▸ RECORDS PROVIDED:
+ + +
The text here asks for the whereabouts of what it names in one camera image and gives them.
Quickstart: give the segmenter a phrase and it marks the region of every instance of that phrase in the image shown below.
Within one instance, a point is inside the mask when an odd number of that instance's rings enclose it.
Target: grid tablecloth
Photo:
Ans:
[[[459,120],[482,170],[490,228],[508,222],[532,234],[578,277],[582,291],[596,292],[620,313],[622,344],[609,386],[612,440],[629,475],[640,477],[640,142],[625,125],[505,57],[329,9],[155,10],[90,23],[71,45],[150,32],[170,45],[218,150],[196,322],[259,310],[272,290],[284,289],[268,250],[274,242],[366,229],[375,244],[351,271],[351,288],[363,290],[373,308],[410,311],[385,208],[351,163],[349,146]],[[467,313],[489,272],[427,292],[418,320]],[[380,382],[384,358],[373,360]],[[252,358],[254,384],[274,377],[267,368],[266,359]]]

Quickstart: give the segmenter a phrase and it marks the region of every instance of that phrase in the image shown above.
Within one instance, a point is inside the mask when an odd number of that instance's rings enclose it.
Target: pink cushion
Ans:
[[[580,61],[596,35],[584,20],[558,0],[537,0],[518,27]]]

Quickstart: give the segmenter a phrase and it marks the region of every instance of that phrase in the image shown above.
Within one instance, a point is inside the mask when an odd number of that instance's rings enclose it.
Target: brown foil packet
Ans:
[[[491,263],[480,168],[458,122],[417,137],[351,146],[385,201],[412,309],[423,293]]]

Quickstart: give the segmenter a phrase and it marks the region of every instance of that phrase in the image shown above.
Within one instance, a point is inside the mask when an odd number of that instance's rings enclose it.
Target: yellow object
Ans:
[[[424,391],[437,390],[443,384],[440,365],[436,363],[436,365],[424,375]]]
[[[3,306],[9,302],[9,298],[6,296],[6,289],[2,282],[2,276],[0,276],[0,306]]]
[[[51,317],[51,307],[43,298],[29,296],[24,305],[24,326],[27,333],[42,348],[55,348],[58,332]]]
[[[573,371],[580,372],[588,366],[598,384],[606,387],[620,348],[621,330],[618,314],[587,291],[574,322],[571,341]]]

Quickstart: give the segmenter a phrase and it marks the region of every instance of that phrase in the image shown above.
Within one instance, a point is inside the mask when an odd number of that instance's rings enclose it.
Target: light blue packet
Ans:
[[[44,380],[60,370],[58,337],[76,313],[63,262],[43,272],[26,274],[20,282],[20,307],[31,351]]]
+ + +
▸ PROBLEM:
Could you return all lines from the records that include the word "Target"?

▸ SOLVED PROBLEM:
Target: grid tablecloth
Target: pink cushion
Target: brown foil packet
Target: yellow object
Target: light blue packet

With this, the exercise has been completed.